上図3.の処方箋薬コストを抑制するための全額加入者負担の範囲額は、6月27日の時点で、高齢者の負担軽減を重視する上院案が「$4500~$5100」、制度財政負担の軽減を重視する下院案が「$2000~$5100」と両院で隔たりがあったが、結局$2251~$3600と下院案に近い範囲額で決定した。

医療制度改革の展望と今後の課題

今回の改革の焦点のひとつであるメディケアへの民間保険医療の参入については、過去の試みが必ずしも成功していなかったことを指摘できる。特約医療組織(PPO)、受診時選択プラン(POS)を自由に選ぶことができるメディケア+チョイス(M+C)に参入していた民間医療保険会社は、1990年代後半の政府の補助金削減を理由に相次いで撤退した。同じ時期に、これらの民間医療保険会社は、プラン加入者の自己負担を増やし、有名ブランド処方箋薬を保険給付対象から外してノンブランド薬に制限するなどしたため、加入者が減少、今では、メディケア受給者の中で民間プランに加入している者の比率は約11%になっている。
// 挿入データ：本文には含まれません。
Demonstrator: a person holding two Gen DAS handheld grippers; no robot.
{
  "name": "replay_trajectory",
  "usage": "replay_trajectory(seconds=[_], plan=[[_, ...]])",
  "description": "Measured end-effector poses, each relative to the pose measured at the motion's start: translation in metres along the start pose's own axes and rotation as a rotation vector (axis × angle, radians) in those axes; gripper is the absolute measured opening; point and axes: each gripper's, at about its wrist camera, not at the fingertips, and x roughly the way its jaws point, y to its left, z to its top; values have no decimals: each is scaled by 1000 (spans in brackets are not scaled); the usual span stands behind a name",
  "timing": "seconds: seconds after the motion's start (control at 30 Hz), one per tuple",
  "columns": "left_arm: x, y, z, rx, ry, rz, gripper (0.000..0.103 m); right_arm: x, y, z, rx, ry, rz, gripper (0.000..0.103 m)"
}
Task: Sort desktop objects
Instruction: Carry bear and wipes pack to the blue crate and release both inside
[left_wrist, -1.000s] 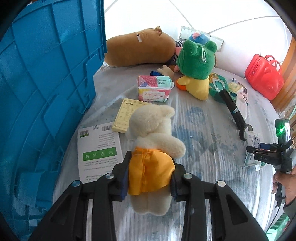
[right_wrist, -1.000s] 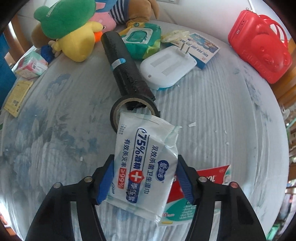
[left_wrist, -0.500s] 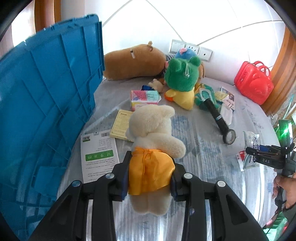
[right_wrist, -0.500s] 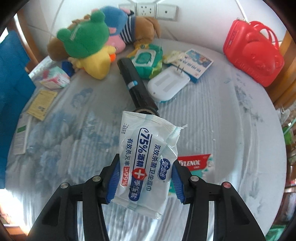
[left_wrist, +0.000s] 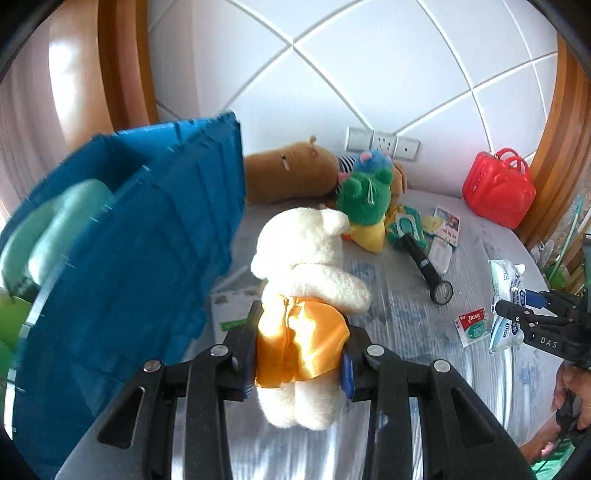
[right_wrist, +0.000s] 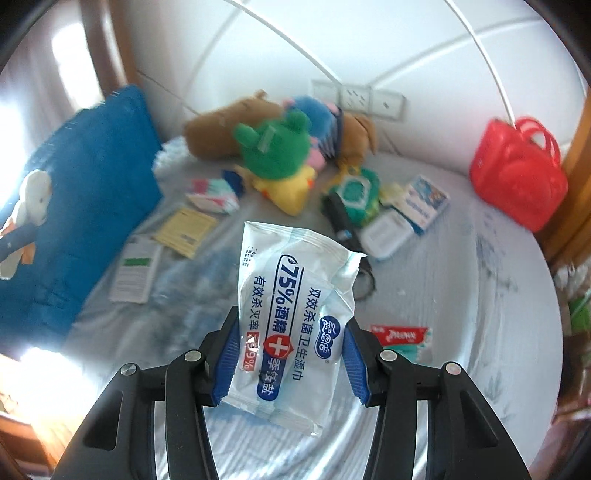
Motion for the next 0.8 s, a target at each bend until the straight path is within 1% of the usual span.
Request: replay_trajectory(seconds=[0.2,0.3,0.43,0.53,0.8], plan=[[-35,38,13,-17,-57,-6,34,-28,55,27,-57,-57,32,49],[-55,66,22,-10,-90,-12,34,-37,88,49,-72,-95,40,49],[-83,119,39,-23,-148,-1,34,-44,132,77,-103,-136,52,49],[-95,154,51,-26,-175,8,34,-50,174,102,-135,-172,68,49],[-111,237,75,-59,-230,26,34,-58,286,166,-242,-252,127,49]])
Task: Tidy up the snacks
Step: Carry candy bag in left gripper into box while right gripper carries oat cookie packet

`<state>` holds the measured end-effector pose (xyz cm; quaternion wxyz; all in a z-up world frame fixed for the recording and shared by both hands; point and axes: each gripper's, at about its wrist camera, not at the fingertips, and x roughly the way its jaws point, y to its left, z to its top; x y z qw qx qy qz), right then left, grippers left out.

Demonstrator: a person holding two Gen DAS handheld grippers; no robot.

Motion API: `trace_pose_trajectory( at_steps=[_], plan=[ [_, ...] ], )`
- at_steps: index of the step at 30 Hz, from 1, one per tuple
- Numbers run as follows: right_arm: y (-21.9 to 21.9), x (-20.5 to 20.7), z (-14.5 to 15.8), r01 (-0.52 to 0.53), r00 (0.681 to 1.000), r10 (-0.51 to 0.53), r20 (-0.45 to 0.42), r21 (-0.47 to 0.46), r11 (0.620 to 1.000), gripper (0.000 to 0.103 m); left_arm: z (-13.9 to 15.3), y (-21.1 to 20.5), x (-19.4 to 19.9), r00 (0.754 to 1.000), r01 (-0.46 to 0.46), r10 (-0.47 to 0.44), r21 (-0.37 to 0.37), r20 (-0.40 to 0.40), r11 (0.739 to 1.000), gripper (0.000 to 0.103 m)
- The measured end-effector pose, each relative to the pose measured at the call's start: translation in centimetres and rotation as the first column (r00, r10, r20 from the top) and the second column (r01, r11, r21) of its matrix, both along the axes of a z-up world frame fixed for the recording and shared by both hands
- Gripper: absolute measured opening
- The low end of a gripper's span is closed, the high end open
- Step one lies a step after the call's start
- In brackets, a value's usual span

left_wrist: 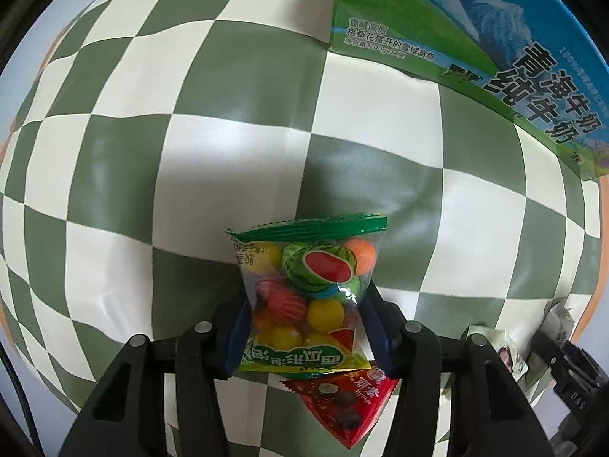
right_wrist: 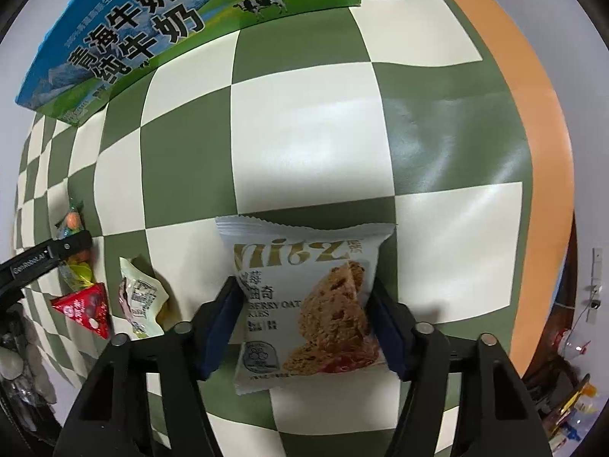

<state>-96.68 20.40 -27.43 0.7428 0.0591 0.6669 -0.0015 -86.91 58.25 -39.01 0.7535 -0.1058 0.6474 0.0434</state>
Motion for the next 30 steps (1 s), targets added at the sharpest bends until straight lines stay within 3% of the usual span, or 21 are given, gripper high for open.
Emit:
trace_pose_trajectory(
  at_steps=[6,9,14,19,24,30],
  plan=[
    [0.1,-1.0,1.3,-0.001,1.0,0.0,0.025,0.046,0.999,0.059,1.5,-0.7,-2.6,1.0,0.008,-0.008,-0.018,0.015,1.0,0.05],
    [0.3,-1.7,2.4,0.004,0.999,-0.007,0.032,0.116,0.993,0.058,3.7,-0.8,-3.7,0.999,0.01,-0.008,-0.037,0.044,0.999,0.05],
    [1.6,-1.1,6.9,-0.03,0.995,0.008,0.103,0.206,0.978,0.058,9.4,-2.0,-2.9,0.989,0.038,-0.027,-0.081,0.143,0.996,0.05],
    [2.5,1.9,13.7,-0.102,0.974,0.043,0.224,0.259,0.96,0.058,15.6,-3.7,2.0,0.967,0.112,-0.08,-0.119,0.243,0.987,0.05],
    [3.1,7.3,19.9,-0.157,0.935,0.074,0.345,0.217,0.963,0.058,20.8,-4.9,7.8,0.939,0.184,-0.145,-0.099,0.313,0.978,0.05],
    [3.1,16.5,22.4,-0.148,0.924,0.091,0.372,0.126,0.981,0.058,21.8,-6.6,17.8,0.943,0.232,-0.207,-0.07,0.261,0.97,0.05]
  ],
)
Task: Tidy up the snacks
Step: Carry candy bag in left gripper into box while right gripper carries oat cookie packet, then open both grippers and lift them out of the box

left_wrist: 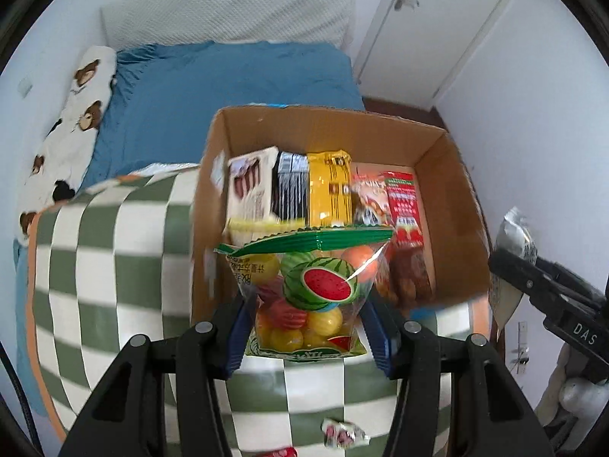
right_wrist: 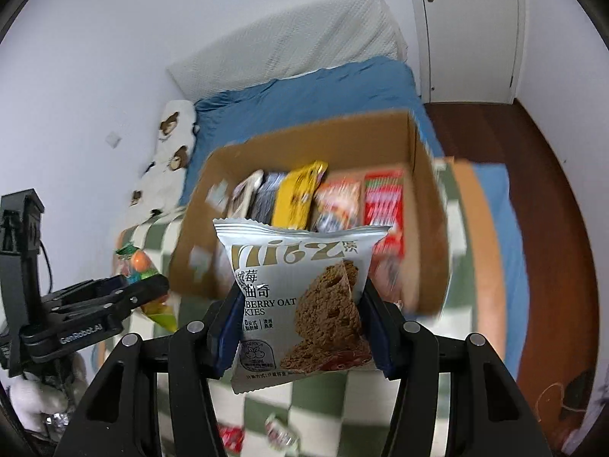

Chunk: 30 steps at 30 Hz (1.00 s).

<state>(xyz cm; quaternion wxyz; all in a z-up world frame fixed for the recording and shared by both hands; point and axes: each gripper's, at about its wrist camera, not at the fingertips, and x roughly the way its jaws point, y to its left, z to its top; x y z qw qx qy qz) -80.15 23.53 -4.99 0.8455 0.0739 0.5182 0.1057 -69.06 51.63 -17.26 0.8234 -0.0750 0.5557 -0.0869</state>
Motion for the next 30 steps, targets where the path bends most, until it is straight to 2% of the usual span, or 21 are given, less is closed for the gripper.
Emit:
trace_pose_trajectory(
  at_steps=[4,9,15,20,23,25,28,30],
  plan=[
    [-0.2,6.0,-1.3,0.021,0.998,-0.023,-0.061,-0.03,0.999,0.058,-2.1,-0.7,6.1,0.995,0.013,-0.013,0.001,-0.099,1.0,0.05],
    [0.6,11.5,-4.6,0.017,0.99,-0.026,-0.14,-0.063,0.998,0.058,-5.2,-1.0,11.4,0.981,0.01,-0.009,0.005,-0.196,1.0,0.05],
    [1.1,14.8,-8.2,0.017,0.98,-0.03,-0.194,-0.07,0.997,0.058,-8.2,-1.4,14.5,0.962,0.004,-0.002,0.007,-0.272,1.0,0.05],
    [1.6,17.1,-10.5,0.011,0.976,-0.026,-0.218,-0.073,0.997,0.058,-9.8,-2.0,15.5,0.947,0.025,-0.026,-0.005,-0.32,1.0,0.051],
    [1.6,17.6,-12.4,0.0,0.96,-0.023,-0.28,-0.083,0.997,0.062,-10.3,-1.8,15.6,0.938,0.002,-0.008,-0.018,-0.348,1.0,0.063],
    [1.5,17.8,-13.1,-0.001,0.956,-0.032,-0.293,-0.111,0.994,0.083,-9.8,-1.7,15.5,0.946,-0.003,-0.005,-0.026,-0.325,1.0,0.073],
    [1.3,17.5,-13.2,0.008,0.956,-0.042,-0.29,-0.117,0.993,0.09,-8.7,-1.7,15.2,0.956,0.002,-0.006,-0.014,-0.293,1.0,0.089],
    [0.9,17.2,-12.9,0.018,0.958,-0.045,-0.285,-0.097,0.995,0.09,-7.9,-1.6,15.0,0.962,0.002,-0.005,-0.013,-0.272,1.0,0.09]
  ],
)
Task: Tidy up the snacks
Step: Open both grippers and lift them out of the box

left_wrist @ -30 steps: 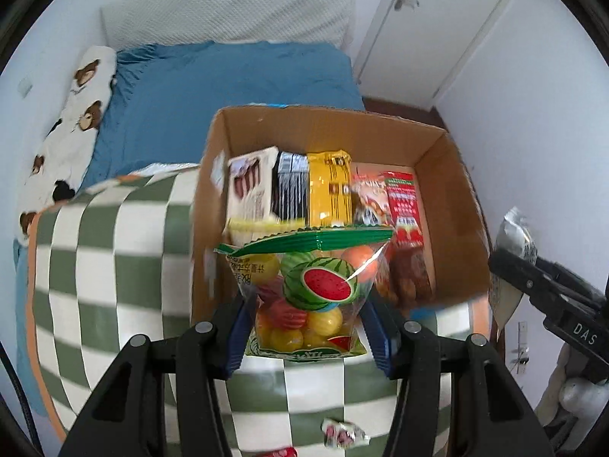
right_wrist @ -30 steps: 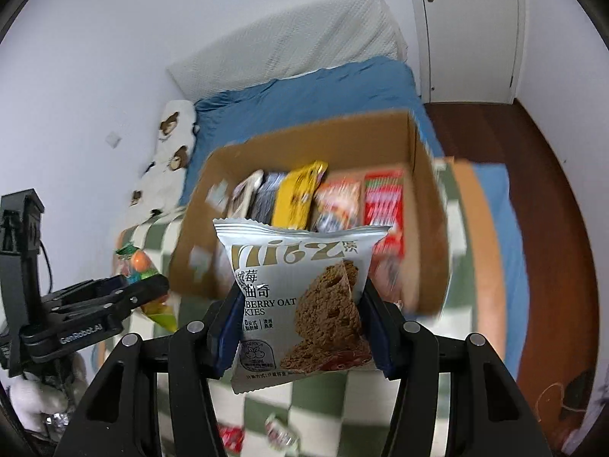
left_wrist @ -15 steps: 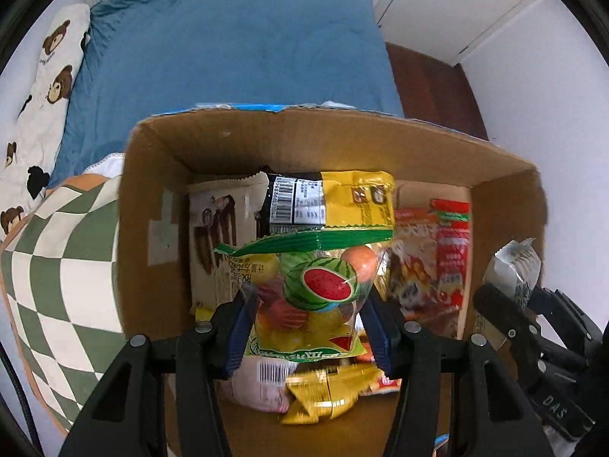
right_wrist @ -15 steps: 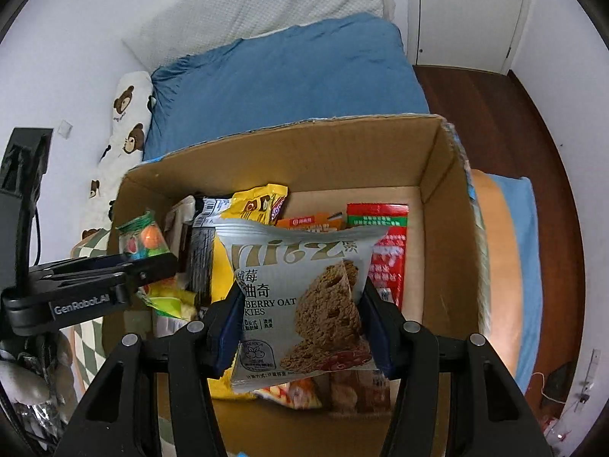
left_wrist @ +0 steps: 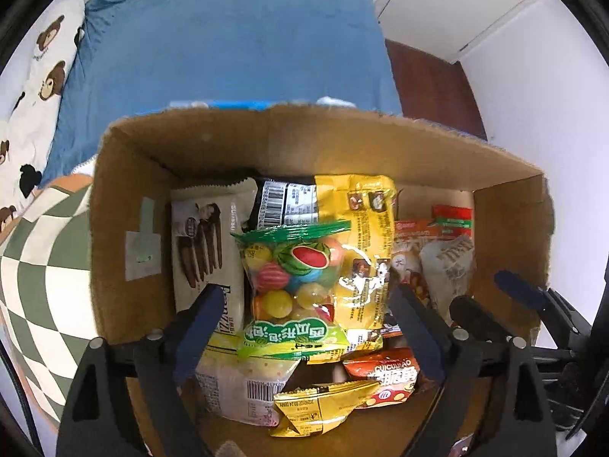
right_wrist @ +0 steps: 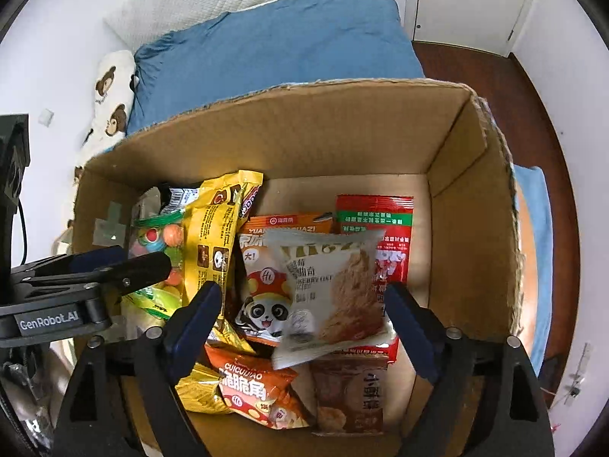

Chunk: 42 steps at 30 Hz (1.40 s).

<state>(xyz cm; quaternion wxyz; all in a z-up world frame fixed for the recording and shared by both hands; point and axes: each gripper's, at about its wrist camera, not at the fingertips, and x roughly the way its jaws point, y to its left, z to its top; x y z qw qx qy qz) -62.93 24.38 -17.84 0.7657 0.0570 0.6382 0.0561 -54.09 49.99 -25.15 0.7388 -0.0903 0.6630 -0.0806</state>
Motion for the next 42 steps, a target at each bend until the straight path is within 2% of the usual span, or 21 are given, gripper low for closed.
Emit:
trace_pose_trajectory(
  at_steps=[3,6,9,21,24,34,42],
  plan=[
    [-0.1,-0.5,0.6,0.0,1.0,0.0,0.012,0.006,1.0,0.096,1.7,-0.1,-0.9,0.999,-0.002,0.002,0.015,0.052,1.0,0.09],
    [-0.3,-1.6,1.9,0.005,0.999,-0.005,0.046,-0.001,1.0,0.096,3.5,-0.4,-2.3,0.992,0.003,-0.012,0.069,0.127,0.998,0.09],
    [-0.2,-3.1,3.1,-0.012,0.996,0.015,0.083,-0.035,0.999,0.096,5.1,-0.6,-4.4,0.981,0.007,-0.024,0.086,0.191,0.996,0.09],
    [-0.4,-11.0,7.1,-0.006,0.976,0.025,0.218,-0.09,0.996,0.096,7.5,-1.1,-12.5,0.94,-0.054,0.007,0.129,0.341,0.99,0.09],
    [-0.4,-13.1,8.5,-0.001,0.964,0.03,0.264,-0.109,0.994,0.097,8.5,-0.8,-14.3,0.925,-0.078,0.022,0.132,0.38,0.988,0.09],
    [-0.5,-19.9,13.6,0.032,0.911,0.021,0.412,-0.12,0.992,0.097,13.4,-0.3,-21.3,0.84,-0.132,0.041,0.13,0.542,0.983,0.09],
    [-0.7,-24.7,16.5,0.047,0.884,-0.008,0.467,-0.073,0.996,0.097,15.3,0.2,-25.5,0.81,-0.148,0.053,0.115,0.584,0.982,0.09]
  ],
)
これまでの経緯から、民間保険会社は、メディケア改革後の事業環境を予測する上で、1カ月以内に算定される民間保険会社に対する政府の補助金額に注目している。メディケア受給者も、政府補助金額の規模と、その後の民間保険会社の動きに注目して、民間プランの選択を検討することになる。政府補助金額が少なすぎれば、民間保険会社の参入を促進できず、額が多すぎると医療保険費の抑制という本来の改革の意図に沿わなくなる。今後は民間保険への移行加入を促すキャンペーンや加入者への周知を図るなどの新たな政策が必要になってくると考えられる。

また今回の医療保険制度の改革にかかる国費投入額は、今後10年間で少なくとも約4000億ドル(注1)とされており、アメリカの財政赤字にとってかなりの重荷となる。最終的には現役労働者の負担増加が予想され、一部の共和党議員からも懸念の声が出されている。